One of the reasons I chose the program I did was because it was a generalist + consult model.

Oh i c, that makes sense. The subspecialty inpatient services I have been on generally have a two 2nd or 3rd yr resident+ fellow or rarely an intern +senior resident+ 2 fellows and they are generally comfortable managing other non-subspecialty related issues; if not they consult. I was under the impression that the subspecialists have a lower threshold of consulting to other services if the problem is out of their subspecialty and not trivial. But then again, the subspecialty admission criteria are pretty selective. For instance,where I have been, the patients admitted in GI are young Crohn's/UC patients with no other significant PMH other than this OR a severe cirrhotic with hepatorenal syndrome awaiting transplant OR a patient with radiation proctitis requiring repeated careful scopes to control his rectal bleeds. They try their best to send (or rather not accept) multisystem cases who don't require repeated GI watchover/endoscopy from medicine.

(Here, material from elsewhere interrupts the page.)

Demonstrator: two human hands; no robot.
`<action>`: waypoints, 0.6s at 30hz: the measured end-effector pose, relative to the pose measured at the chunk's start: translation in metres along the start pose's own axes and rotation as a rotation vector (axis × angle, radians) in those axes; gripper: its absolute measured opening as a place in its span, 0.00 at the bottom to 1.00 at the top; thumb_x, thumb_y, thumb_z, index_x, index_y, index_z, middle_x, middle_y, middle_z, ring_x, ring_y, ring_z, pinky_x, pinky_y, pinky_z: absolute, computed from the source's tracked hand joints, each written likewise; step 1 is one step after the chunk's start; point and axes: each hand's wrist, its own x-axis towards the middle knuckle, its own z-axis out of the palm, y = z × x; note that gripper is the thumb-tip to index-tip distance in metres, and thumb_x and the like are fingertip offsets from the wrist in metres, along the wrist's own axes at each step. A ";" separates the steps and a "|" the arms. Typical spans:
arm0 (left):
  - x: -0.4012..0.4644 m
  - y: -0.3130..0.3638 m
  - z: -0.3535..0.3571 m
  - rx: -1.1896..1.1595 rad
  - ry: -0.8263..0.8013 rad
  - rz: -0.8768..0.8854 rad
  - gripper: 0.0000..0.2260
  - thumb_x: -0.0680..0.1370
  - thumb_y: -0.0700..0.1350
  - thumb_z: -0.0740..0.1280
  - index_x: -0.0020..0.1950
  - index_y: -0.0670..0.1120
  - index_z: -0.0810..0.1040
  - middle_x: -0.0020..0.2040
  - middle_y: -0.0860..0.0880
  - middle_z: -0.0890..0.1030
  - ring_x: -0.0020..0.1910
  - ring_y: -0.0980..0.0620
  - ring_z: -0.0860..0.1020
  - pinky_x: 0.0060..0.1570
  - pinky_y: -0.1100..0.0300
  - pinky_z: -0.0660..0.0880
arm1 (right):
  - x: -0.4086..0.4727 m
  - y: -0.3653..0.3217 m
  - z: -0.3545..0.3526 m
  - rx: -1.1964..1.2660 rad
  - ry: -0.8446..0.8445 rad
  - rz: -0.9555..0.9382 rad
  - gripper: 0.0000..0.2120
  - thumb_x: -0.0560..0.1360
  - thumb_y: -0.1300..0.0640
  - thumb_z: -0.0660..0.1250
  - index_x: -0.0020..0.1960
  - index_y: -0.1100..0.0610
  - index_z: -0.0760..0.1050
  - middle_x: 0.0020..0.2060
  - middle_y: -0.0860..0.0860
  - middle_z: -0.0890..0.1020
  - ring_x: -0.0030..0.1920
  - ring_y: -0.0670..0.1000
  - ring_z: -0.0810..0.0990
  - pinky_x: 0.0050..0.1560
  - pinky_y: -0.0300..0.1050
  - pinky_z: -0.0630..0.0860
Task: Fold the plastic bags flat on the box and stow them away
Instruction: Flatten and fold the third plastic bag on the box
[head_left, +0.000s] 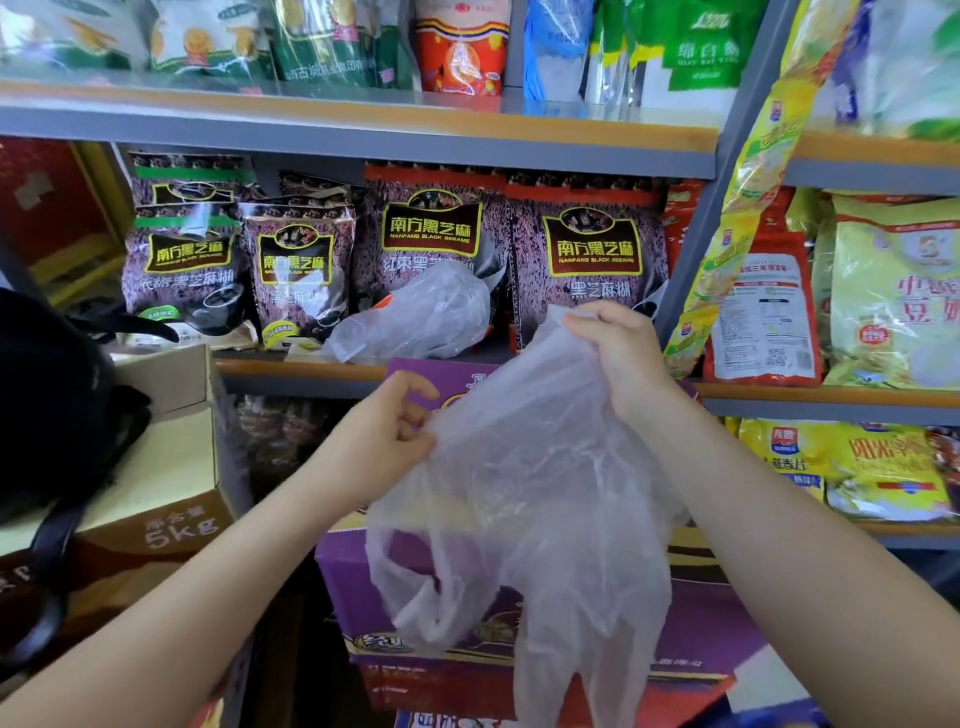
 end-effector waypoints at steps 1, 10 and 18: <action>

I have learned a lot with this model, one gets to see the whole picture and the course of disease in the patient and the first hand impact of decisions and interventions. I'm sure perspectives differ at the medical student level vs the fellow/subspecialist level where tunnel view/snapshot view may be all you would like. It might be less busier too? I look forward to trying the consult model as well :)
 
Mauvespice, the Aliki program is an amazing initiative and idea, although I think it would be difficult to sustain in private practice. That being said, the program is operating a training program and trying to install an example into it's residents which will hopefully them in many ways in their future practice. I think it does and is worthwhile, even if it might be impractical to completely duplicate in a very busy practice. In today's world of kicking patients out the door as soon as it is medically feasible because of money reasons, it is a breath of fresh air.
 
Mauvespice, the Aliki program is an amazing initiative and idea, although I think it would be difficult to sustain in private practice. That being said, the program is operating a training program and trying to install an example into it's residents which will hopefully them in many ways in their future practice. I think it does and is worthwhile, even if it might be impractical to completely duplicate in a very busy practice. In today's world of kicking patients out the door as soon as it is medically feasible because of money reasons, it is a breath of fresh air.

Yes in that sense they are innovative. Is the teaching on Aliki different/special as compared to other rotations? Is it more primary care based?
 
I heard that the IM program was strong and well-known even when it was Baltimore City Hospital. Does anybody know the history of the program pre-Hopkins?